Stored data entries
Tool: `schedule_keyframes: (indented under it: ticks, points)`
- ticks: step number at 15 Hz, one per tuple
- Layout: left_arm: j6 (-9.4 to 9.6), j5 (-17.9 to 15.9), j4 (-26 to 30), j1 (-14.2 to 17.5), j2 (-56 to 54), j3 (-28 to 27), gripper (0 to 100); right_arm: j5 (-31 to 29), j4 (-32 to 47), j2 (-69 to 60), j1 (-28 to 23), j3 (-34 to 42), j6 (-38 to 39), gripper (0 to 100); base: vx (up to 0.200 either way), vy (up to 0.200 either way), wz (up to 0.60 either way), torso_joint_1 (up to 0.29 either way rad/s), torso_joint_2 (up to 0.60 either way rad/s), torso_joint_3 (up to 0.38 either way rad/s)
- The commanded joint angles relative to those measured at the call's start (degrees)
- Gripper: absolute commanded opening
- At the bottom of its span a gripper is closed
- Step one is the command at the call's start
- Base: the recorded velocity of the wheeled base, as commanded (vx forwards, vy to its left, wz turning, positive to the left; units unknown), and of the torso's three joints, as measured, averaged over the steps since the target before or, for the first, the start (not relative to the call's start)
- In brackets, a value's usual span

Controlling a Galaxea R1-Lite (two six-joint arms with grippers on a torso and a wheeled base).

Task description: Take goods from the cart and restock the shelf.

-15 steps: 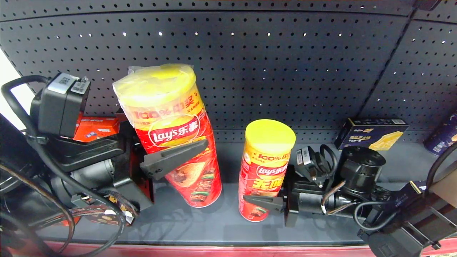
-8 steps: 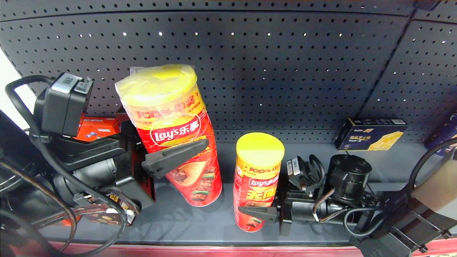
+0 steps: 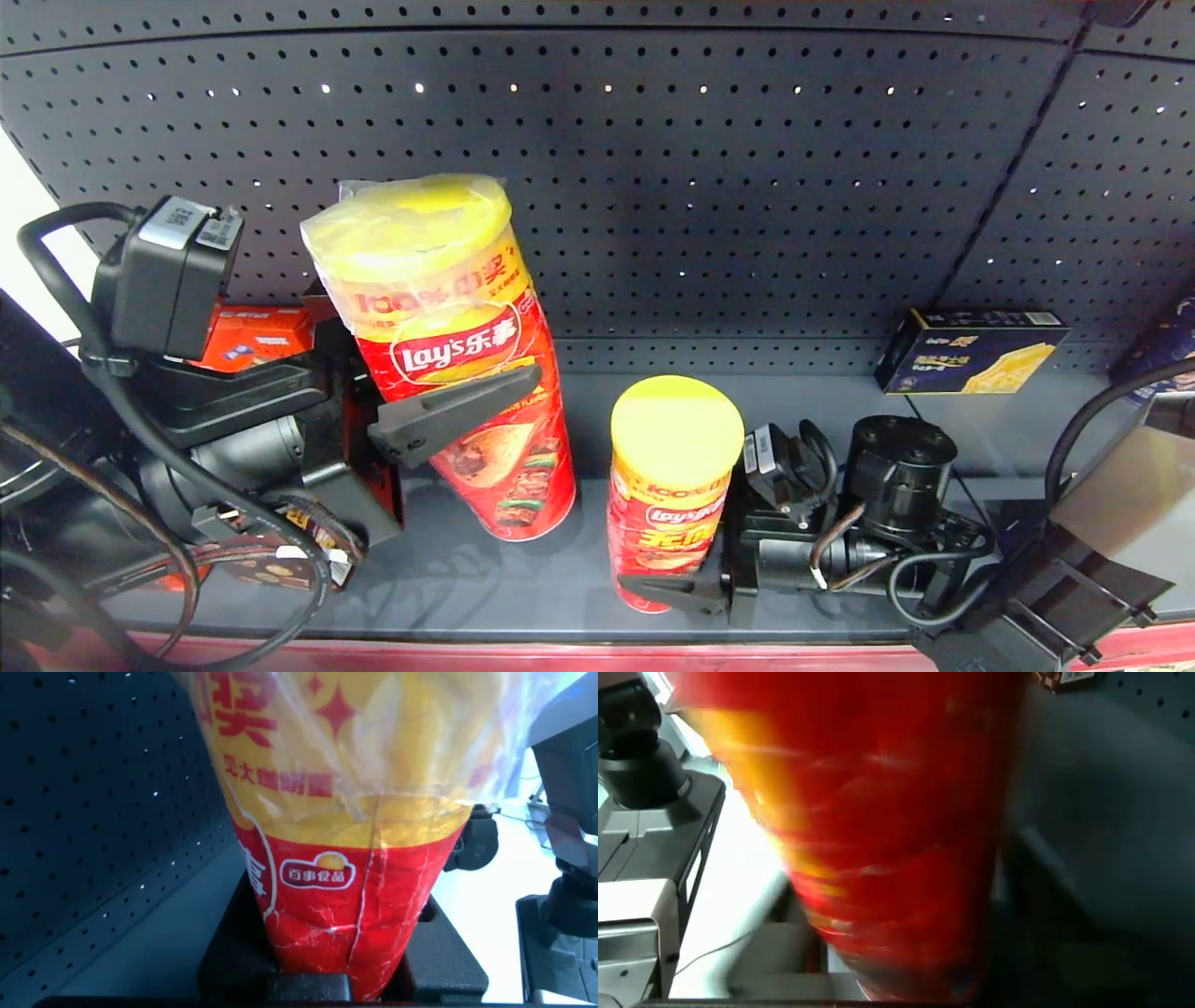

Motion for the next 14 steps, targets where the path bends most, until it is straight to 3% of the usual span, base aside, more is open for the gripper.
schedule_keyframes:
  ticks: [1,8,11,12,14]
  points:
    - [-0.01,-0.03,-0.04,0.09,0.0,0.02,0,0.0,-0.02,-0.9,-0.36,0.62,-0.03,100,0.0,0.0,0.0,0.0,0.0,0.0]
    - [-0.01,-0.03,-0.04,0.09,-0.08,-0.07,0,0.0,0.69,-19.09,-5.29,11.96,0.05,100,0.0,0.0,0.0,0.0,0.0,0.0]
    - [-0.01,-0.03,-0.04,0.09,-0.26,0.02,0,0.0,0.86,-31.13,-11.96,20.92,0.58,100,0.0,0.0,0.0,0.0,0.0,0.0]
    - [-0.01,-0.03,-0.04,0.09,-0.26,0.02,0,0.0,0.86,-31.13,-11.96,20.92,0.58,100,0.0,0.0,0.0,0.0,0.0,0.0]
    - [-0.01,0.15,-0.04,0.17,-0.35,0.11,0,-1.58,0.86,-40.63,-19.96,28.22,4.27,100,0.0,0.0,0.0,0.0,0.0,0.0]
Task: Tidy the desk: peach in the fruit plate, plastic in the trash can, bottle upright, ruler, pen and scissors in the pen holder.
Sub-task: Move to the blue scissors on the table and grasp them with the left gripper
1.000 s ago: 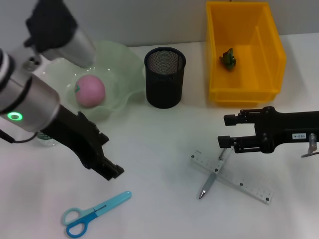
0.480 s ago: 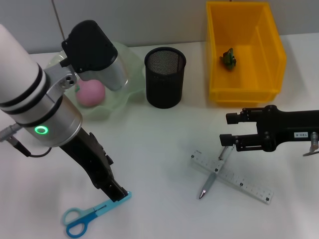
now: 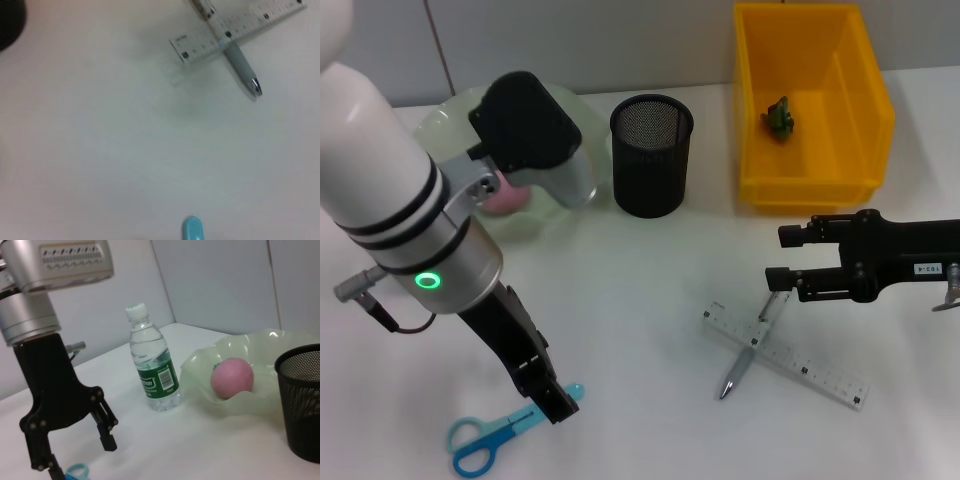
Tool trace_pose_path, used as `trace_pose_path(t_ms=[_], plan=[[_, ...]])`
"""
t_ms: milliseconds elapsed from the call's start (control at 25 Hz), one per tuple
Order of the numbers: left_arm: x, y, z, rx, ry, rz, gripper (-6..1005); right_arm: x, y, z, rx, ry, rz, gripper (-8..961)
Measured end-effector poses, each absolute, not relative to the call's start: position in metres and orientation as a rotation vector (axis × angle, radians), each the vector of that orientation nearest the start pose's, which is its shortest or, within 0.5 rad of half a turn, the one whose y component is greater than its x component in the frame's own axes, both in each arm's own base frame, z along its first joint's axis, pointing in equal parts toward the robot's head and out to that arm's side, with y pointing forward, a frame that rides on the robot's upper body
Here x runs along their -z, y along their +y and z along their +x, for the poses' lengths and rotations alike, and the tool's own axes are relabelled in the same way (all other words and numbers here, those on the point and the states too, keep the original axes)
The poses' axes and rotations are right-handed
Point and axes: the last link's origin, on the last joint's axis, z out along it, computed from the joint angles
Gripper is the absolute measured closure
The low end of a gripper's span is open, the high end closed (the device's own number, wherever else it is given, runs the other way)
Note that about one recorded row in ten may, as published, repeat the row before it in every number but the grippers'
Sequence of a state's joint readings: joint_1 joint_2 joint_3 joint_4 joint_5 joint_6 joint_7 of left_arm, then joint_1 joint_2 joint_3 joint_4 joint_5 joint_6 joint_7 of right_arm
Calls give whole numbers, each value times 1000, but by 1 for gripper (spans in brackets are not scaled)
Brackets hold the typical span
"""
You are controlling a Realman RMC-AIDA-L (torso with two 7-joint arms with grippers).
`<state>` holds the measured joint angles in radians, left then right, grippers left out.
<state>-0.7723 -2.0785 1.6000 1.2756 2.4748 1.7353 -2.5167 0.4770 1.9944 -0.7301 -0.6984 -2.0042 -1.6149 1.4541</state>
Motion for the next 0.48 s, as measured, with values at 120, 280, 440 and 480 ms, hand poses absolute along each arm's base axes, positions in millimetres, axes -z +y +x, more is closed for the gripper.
trace_pose_path(t_ms=[120,280,440,480], plan=[[50,322,-130,-863,-569,-2927,152,-33,321,286,-597,687,-2746,232],[54,321,-131,-878,-546,-2926,152,-33,321,286,-597,688,-2745,232],[59,318,-130,-909,-498,-2929,153,-33,321,286,-598,690,-2742,232],[61,317,-129,-922,-476,-2931,153,-33,321,286,-599,691,-2741,231]])
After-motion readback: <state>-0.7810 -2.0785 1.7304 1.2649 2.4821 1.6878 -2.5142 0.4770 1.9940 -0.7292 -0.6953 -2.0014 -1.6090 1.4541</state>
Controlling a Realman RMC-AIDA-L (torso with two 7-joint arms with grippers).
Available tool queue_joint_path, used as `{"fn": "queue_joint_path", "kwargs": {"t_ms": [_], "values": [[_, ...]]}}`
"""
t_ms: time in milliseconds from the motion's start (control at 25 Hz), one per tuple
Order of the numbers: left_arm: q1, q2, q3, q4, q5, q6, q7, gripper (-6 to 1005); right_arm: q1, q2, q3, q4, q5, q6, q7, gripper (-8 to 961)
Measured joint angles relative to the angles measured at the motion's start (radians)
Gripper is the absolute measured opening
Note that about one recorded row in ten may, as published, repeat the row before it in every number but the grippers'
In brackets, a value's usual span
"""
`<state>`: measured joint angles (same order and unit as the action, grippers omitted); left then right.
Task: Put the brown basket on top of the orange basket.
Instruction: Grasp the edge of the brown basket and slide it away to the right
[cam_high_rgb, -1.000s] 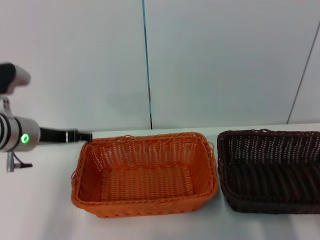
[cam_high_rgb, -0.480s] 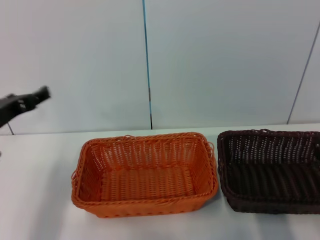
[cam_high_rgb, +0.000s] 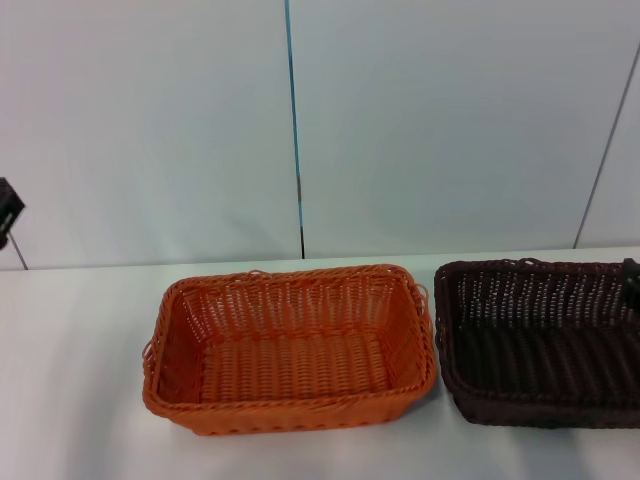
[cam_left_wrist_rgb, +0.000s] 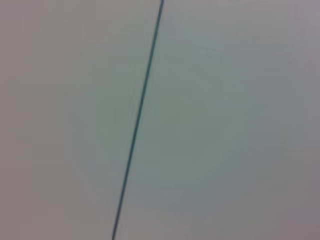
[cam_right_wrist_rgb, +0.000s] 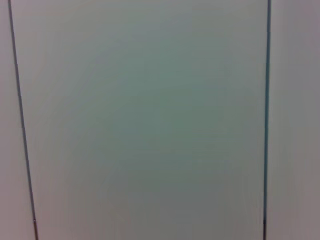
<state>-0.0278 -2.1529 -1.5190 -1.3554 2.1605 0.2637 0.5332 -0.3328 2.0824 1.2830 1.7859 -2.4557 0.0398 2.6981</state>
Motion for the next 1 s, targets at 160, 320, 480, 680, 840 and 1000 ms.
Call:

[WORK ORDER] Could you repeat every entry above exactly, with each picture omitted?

[ANSWER SECTION]
Tool: `schedule_keyframes: (indented under it: ticks, points)`
- ticks: step number at 15 Hz, one per tuple
- Layout: left_arm: j6 (-9.4 to 9.6), j5 (-17.9 to 15.9), j4 (-26 to 30), j1 (-14.2 to 17.5), j2 (-56 to 54), j3 (-28 to 27), gripper (0 to 100); right_arm: j5 (-31 to 29), j4 (-32 to 47), j2 (-69 to 60), j1 (-28 to 23), j3 (-34 to 42), j6 (-38 to 39), gripper (0 to 100); base: vx (up to 0.200 either way), vy (up to 0.200 either way), wz (up to 0.60 either way), torso_joint_1 (up to 0.29 either way rad/s), torso_joint_2 (up to 0.60 either way rad/s), torso_joint_3 (up to 0.38 either way rad/s)
- The commanded joint angles relative to those measured at the call's start (degrees)
- Gripper: absolute commanded opening
- At the bottom of its span a gripper is closed
- Step one is the command at the call's start
- Base: the recorded velocity of the wheeled base, as commanded (vx forwards, vy to its left, wz turning, positive to the left; units unknown), and of the torso's three joints, as measured, averaged over the steps since the target before or, for the first, the start (not relative to the call's start)
- In brackets, a value's usual span

Controlling a Galaxea R1-Lite (two six-joint arms with grippers on a torso and a wheeled base).

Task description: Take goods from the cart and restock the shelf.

-15 steps: 
-8 steps: 
+0 steps: 

Motion for the next 14 steps, targets where the path bends most, until it is straight to 3% of the usual span, base aside, more is open for the gripper.
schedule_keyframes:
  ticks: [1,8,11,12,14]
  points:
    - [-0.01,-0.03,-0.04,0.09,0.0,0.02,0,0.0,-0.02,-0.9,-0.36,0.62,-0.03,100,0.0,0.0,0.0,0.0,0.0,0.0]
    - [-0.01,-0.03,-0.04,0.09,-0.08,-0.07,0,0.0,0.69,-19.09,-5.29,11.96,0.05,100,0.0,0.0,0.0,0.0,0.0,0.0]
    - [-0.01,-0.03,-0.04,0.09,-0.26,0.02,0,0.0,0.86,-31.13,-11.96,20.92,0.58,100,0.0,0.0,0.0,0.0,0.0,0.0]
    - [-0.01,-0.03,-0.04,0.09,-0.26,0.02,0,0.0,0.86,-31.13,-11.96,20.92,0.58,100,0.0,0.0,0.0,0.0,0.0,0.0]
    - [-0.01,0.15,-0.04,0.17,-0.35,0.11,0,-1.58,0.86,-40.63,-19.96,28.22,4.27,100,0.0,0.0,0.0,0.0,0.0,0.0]
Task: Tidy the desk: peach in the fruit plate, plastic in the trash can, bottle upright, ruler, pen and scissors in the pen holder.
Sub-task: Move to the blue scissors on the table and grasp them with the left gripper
1.000 s ago: 
0.480 s ago: 
now: 
Tool trace_pose_path, used as `trace_pose_path(t_ms=[_], plan=[[_, ...]])`
"""
t_ms: milliseconds elapsed from the call's start (control at 25 Hz), one per tuple
Order of the numbers: left_arm: x, y, z, rx, ry, rz, gripper (-6..1005); right_arm: x, y, z, rx, ry, rz, gripper (-8..961)
Measured end-effector poses, each absolute, not relative to the call's start: position in metres and orientation as a rotation vector (axis × angle, radians), each the vector of that orientation nearest the start pose's, which is its shortest or, within 0.5 rad of half a turn, the one whose y component is greater than its x component in the frame's own axes, both in each arm's own base frame, z along its first joint's axis, pointing in equal parts toward the robot's head and out to that arm's side, with y pointing forward, a frame that rides on the robot's upper body
Here x runs along their -z, y along their +y and z along their +x, for the poses' lengths and rotations alike, and the tool's own axes are relabelled in the same way (all other words and numbers here, those on the point and the states too, keep the original axes)
The poses' axes and rotations are right-handed
Point and axes: the last link's origin, on the last joint's axis, z out along it, computed from the joint angles
Gripper is the absolute measured closure
The low end of a gripper's span is open, the high end closed (the device's own number, wherever else it is given, runs the other way)
Note that about one recorded row in ten may, as published, repeat the row before it in every number but the grippers'
Sequence of a state's joint readings: joint_1 joint_2 joint_3 joint_4 joint_5 joint_6 joint_7 of left_arm, then joint_1 joint_2 joint_3 joint_4 joint_5 joint_6 joint_7 of right_arm
Calls give whole numbers, each value times 1000, but by 1 for gripper (spans in brackets are not scaled)
Brackets hold the typical span
"""
You are controlling a Realman RMC-AIDA-L (torso with two 7-joint arms with grippers).
`<state>` holds the measured joint angles in radians, left then right, grippers left out.
<state>-0.7723 -2.0785 1.6000 1.2756 2.4748 1.7353 -2.5167 0.4770 1.9944 -0.7301 -0.6984 -2.0042 -1.6149 1.4541</state>
Motion for the next 0.48 s, as measured, with values at 120, 280, 440 and 480 ms, hand poses absolute along each arm's base axes, positions in millimetres, axes -z +y +x, more is closed for the gripper.
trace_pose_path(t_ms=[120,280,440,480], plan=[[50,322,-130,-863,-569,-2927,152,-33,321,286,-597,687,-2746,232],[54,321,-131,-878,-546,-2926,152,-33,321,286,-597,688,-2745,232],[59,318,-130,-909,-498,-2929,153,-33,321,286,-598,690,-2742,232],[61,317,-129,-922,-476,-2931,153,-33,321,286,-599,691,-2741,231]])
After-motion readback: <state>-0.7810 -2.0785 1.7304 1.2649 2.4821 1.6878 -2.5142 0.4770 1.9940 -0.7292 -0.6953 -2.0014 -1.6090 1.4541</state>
Controlling a Realman RMC-AIDA-L (torso with two 7-joint arms with grippers).
Available tool queue_joint_path, used as `{"fn": "queue_joint_path", "kwargs": {"t_ms": [_], "values": [[_, ...]]}}`
"""
t_ms: time in milliseconds from the motion's start (control at 25 Hz), one per tuple
Order of the numbers: left_arm: q1, q2, q3, q4, q5, q6, q7, gripper (-6 to 1005); right_arm: q1, q2, q3, q4, q5, q6, q7, gripper (-8 to 961)
Measured joint angles relative to the angles measured at the motion's start (radians)
Gripper is the absolute measured opening
Note that about one recorded row in ten may, as published, repeat the row before it in every number but the grippers'
In brackets, a value's usual span
"""
`<state>`: measured joint angles (same order and unit as the action, grippers omitted); left then right.
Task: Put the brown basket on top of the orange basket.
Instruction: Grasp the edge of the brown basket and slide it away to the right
[cam_high_rgb, -1.000s] 
[cam_high_rgb, -0.480s] 
[cam_high_rgb, +0.000s] 
[cam_left_wrist_rgb, +0.000s] 
[cam_right_wrist_rgb, +0.000s] 
<state>-0.0278 -2.1529 -1.5190 -1.3554 2.1605 0.2637 0.5332 -0.3328 2.0824 1.2830 1.7859 -2.4557 0.0398 2.6981</state>
Motion for the next 1 s, targets at 160, 320, 480, 680, 840 and 1000 ms.
Call:

The exercise is done now.